Apache SparkRecent developments in Big Data analytics frameworks have been exciting, and Apache Spark has contributed to this excitement. But is the buzz Spark generates just white noise, or does it solve important business and technical problems? In short, does it deserve a place in your IT toolkit?

Yes. Part of the answer lies in why Spark was developed in the first place. Companies needed a single processing framework that could be used throughout what’s being called the data-driven enterprise. Until the release of Spark, nothing that fit these demanding requirements was available.[1]

A Multi-Function Framework That’s a Toolkit in Disguise

Spark is an open source cluster computing framework designed for easy use, quick results and sophisticated analytics.

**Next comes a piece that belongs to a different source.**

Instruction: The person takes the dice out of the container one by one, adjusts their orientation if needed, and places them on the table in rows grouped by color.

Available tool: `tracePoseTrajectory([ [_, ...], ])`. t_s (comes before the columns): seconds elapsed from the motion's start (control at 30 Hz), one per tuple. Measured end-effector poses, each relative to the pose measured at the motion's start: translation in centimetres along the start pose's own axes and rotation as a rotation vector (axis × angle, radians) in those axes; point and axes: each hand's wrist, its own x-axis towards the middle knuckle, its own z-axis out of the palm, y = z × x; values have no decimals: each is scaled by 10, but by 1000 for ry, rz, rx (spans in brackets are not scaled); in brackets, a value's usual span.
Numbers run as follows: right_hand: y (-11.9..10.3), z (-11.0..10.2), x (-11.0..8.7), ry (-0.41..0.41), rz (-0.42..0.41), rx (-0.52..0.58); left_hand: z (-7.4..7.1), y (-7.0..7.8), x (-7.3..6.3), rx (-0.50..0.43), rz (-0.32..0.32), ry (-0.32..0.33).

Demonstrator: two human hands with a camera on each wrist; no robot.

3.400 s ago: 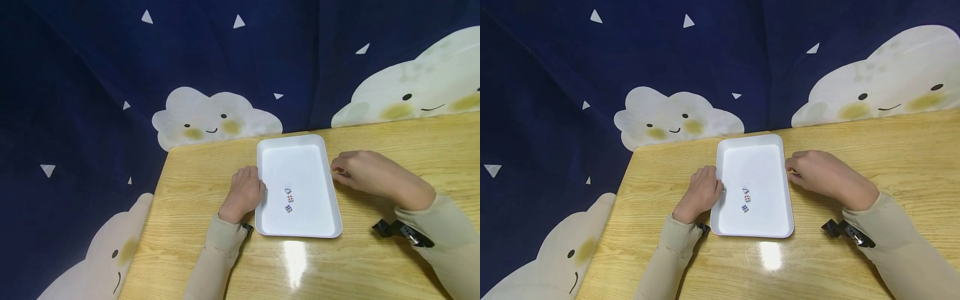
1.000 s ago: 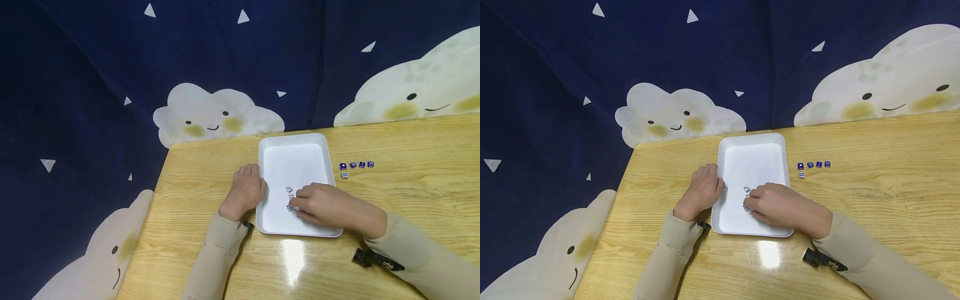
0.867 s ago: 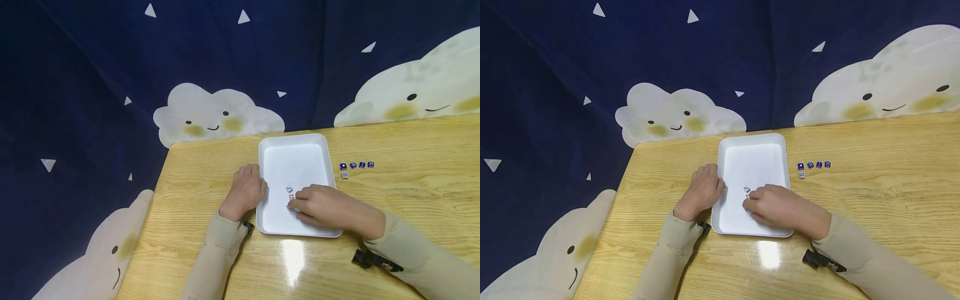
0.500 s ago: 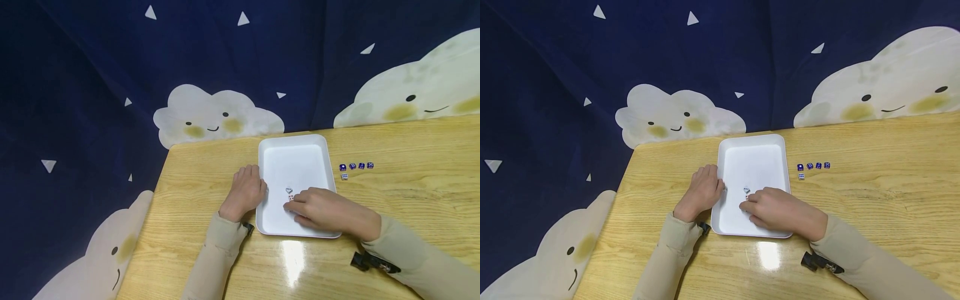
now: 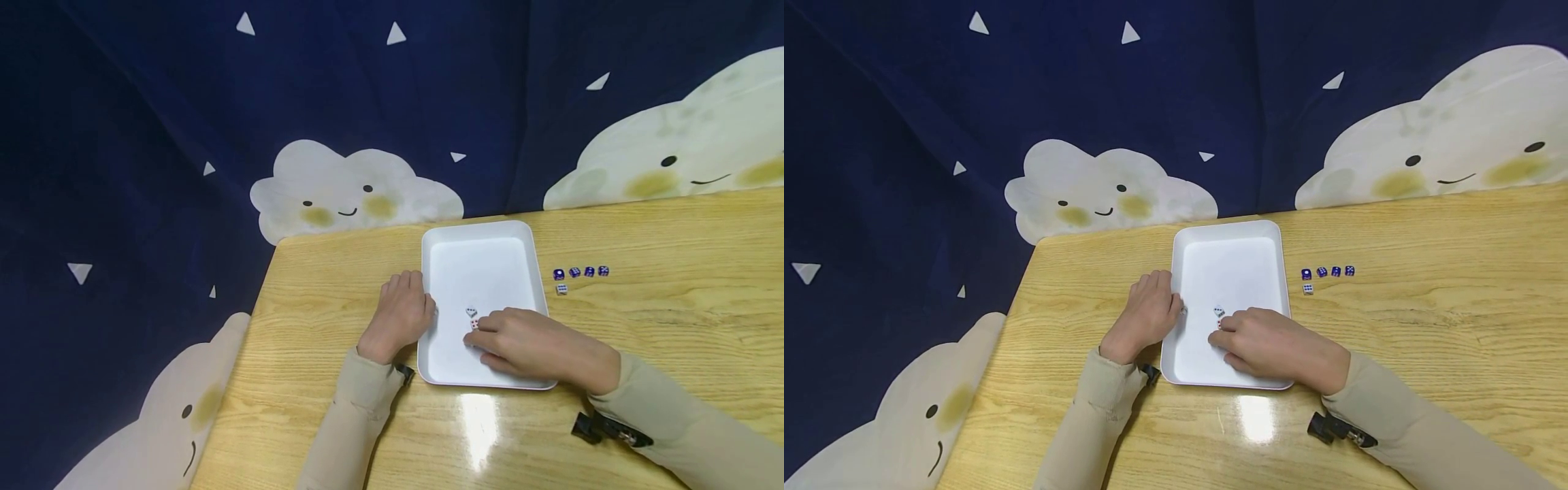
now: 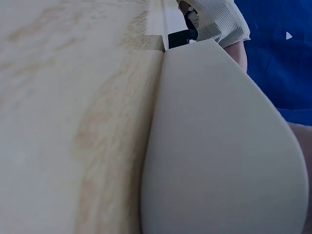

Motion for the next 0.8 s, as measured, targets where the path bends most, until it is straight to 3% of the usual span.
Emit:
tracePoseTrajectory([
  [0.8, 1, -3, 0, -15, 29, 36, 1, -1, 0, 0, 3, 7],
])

Apache Spark was built for easy access. Anyone with database knowledge and scripting skills in Python or Scala can use Spark. Spark is written in the Scala Programming Language and runs in the Java Virtual Machine (JVM) environment. And, Spark processing is based on its Resilient Distributed Dataset (RDD) application programming interface.

Versatility, power and speed. Spark’s value lies in its versatility and power. It enables rapid Big Data application development in the Scala, Java, Python, R and Clojure languages. And it supports quick analysis and model development with access to the largest data sets. Spark uses streaming to build real-time models by dividing data into more manageable pieces and processing it in parallel. The result: returns that are many times faster than any approach that requires disk access.

Not a one-note wonder. Spark supports more than just map and reduce functions. It’s designed to be an execution engine that works both in-memory and on-disk. It holds intermediate results in memory rather than writing them to disk. This is very useful especially when you work on the same dataset many times. When data does not fit in memory, operators perform external operations. Spark can be used to process datasets that are larger than a cluster’s total memory.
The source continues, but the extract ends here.